I get home and decide to do my own research as I have been doing for years when it concerns my health. It is sad when you have to try to diagnose yourself. While searching for my symptoms I found a medical site that allows you to put in every symptom you have. Once you do that it lists diseases that have more than one of the symptoms you listed. It also lists other diseases that have at least ONE of the symptoms you listed.

Now as I put my symptoms the list got shorter for the diseases that match my symptoms. When I finished it, it had only listed one disease that it could be matching all my symptoms. That disease was Lupus.

I have read about Lupus and I know it is one of the toughest diseases to diagnose. I even read it can take years to truly know without a doubt that is what it is. So now I am left with no definite answer as to what is wrong with me. My anti nuclear antibody test was negative so that leaves the doctor saying no to Lupus. Could I still possibly have Lupus even if that test is not positive at this time? I have no idea. I would have asked the guy that if he would have shown better interest in my situation. It took my aunt years to find out that she had Lupus. She had told me her doctor thought she had Lupus before her anti nuclear antibody test came back positive.

The rheumatologist I was referred to suggested that I see him again in July. Why should I waste my money and time?

I will continue to live my life the way it is. My hair will continue to clog the drain in the tub and eventually maybe I’ll be bald. I can barely open jars now. It is harder for me to open soda cans, to lift things, to type and to write at times. My hands will continue to get worse and eventually I won’t be able to use them at all. I mean this is just what I imagine my future holds. I will continue to sleep like I was a hibernating bear. The other symptoms will probably get worse as they have over the last few years and I just have to settle for that I guess. I mean thanks to the useless medical system and doctors we seem to have.

If it isn’t Lupus I want to know what it is. I want a doctor to investigate to find out. That IS THEIR JOB! That is a dream though. I can say that through experience. Good doctors are FEW and FAR BETWEEN!

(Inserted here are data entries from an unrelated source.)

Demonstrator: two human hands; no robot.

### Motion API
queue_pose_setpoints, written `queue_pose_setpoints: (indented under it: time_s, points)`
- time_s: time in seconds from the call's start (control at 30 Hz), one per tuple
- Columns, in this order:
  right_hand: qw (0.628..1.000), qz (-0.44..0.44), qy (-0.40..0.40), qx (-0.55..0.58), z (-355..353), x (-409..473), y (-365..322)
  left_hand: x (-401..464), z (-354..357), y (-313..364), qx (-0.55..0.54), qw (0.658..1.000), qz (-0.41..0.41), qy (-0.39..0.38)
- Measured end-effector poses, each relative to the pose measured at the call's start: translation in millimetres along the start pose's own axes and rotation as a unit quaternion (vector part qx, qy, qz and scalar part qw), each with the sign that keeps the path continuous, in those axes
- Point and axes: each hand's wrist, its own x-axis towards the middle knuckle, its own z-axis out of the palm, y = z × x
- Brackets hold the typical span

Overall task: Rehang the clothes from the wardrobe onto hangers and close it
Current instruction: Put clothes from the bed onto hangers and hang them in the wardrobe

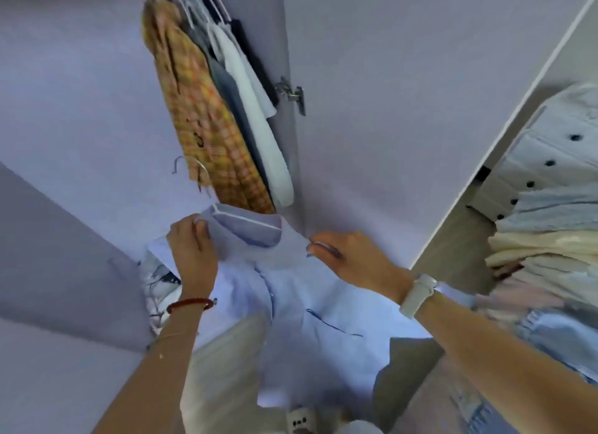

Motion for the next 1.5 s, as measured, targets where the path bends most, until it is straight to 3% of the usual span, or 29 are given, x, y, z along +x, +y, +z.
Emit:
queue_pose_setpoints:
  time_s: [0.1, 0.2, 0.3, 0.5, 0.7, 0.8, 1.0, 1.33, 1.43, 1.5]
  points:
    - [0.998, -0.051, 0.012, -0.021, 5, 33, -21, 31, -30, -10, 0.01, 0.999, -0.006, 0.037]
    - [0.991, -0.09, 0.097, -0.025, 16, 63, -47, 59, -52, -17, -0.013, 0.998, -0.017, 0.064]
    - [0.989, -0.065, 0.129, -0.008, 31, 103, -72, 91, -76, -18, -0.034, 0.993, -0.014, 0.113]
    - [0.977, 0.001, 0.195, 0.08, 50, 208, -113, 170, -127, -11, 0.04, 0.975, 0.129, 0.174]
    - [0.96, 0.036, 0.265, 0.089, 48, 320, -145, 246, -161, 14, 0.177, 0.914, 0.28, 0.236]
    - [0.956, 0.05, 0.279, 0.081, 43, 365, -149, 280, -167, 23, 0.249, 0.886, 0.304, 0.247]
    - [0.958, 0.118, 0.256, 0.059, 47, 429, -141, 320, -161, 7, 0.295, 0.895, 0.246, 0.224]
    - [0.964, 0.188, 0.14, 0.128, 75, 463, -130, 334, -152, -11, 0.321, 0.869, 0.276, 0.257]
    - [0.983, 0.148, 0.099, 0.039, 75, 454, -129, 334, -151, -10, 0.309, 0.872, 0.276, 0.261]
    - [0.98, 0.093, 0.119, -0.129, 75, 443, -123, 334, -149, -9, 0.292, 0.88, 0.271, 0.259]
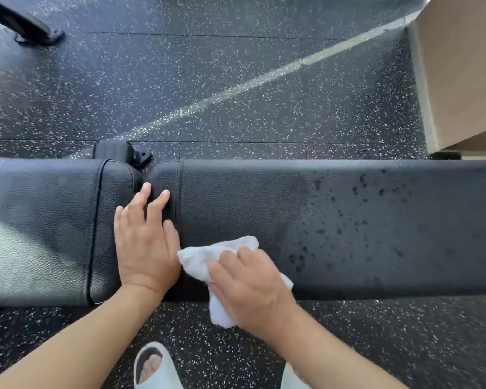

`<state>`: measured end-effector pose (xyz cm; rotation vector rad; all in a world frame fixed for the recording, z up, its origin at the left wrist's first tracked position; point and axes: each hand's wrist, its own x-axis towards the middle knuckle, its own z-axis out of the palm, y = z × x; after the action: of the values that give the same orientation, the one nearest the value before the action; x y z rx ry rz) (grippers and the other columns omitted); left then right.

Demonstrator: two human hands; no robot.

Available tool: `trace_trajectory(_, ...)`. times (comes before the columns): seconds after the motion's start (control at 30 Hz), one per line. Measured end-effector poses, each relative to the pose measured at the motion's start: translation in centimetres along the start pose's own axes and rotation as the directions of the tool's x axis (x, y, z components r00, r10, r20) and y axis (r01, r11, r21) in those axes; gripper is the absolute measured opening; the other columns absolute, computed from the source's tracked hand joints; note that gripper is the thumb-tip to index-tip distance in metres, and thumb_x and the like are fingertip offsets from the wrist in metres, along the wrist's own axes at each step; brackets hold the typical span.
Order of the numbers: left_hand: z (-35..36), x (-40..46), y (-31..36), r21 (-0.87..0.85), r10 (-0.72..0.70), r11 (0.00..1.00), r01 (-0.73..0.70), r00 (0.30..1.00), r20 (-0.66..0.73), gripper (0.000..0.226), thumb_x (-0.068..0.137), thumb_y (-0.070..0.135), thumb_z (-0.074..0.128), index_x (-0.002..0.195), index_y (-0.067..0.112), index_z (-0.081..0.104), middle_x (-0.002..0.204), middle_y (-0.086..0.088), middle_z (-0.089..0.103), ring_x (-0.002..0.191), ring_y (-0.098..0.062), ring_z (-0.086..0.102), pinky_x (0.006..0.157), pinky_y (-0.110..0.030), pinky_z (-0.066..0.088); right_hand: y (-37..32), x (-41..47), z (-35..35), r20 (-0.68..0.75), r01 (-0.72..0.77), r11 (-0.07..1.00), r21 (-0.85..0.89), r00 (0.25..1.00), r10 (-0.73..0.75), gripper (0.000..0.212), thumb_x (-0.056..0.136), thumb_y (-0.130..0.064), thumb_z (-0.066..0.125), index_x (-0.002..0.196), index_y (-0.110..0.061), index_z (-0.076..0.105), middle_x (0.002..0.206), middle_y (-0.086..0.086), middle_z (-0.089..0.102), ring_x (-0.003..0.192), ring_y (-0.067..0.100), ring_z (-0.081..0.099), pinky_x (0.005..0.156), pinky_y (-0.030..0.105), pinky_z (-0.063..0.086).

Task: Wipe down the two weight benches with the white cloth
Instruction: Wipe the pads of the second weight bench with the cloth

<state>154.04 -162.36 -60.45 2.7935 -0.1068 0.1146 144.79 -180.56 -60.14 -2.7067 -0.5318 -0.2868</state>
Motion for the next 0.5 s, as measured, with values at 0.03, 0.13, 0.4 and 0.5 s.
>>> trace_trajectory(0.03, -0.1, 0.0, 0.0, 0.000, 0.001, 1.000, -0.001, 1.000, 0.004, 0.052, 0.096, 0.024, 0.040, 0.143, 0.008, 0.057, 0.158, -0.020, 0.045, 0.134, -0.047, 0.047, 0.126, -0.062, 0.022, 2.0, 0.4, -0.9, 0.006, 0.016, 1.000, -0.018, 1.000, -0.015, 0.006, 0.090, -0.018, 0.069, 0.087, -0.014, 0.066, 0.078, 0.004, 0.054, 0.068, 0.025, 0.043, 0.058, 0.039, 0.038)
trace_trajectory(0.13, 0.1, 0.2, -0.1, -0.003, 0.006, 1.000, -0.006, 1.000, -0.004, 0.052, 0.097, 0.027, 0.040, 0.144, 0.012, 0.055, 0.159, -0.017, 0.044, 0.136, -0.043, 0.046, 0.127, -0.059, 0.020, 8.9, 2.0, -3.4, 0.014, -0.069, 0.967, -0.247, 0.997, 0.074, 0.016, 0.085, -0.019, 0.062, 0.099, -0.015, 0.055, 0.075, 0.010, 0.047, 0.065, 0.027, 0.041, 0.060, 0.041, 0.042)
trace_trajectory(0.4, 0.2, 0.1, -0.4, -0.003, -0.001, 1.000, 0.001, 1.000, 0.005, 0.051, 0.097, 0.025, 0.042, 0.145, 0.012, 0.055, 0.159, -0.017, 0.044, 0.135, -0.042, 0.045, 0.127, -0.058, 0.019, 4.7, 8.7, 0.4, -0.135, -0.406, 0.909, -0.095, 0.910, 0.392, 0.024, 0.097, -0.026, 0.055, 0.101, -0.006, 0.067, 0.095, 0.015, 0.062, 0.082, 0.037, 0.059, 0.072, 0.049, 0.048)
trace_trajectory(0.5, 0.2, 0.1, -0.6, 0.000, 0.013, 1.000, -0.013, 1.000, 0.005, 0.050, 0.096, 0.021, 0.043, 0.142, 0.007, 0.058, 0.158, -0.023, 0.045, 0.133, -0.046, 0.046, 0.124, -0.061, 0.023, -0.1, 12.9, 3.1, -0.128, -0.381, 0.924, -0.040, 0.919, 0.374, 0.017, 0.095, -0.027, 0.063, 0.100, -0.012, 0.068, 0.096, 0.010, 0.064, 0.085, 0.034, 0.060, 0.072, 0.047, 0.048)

I just want to know what is wrong with me! I just want to feel better! Oh doctor, oh doctor where could you be? I need a doctor that can tell what is wrong with me!

(Everything I’ve read points to Lupus)

About JustOrdinary

Hello my name is Rachel…around here I’m best known as Just Ordinary. I created this blog page to share pieces of my life with you, the reader, also to share my projects, and writings. This blog page I have created is a collection of realty and fiction. Not everything I write pertains to me or my life.

Posted on Monday, January 22, 2007, in health, Journal Pages. Bookmark the permalink. 2 Comments.

  1. Wow, it is good to know that other women are going throught the same thing I am going through. I am having an awful time with my doctors too, and they make me feel like I am a Drama Queen, or I am just stressed out. I actually started questioning if I was making this up, or if I might be being a drama queen, but I do not know anyone who would make up this pain, and it is something I have NEVER felt before! Please keep in touch with me and let me know how it all turns out!

  2. you might have discoid lupus. where there is a coin-sized patch on your scalp where no hair grows. your lupus test will come back negative if you have this. check your scalp.neck too.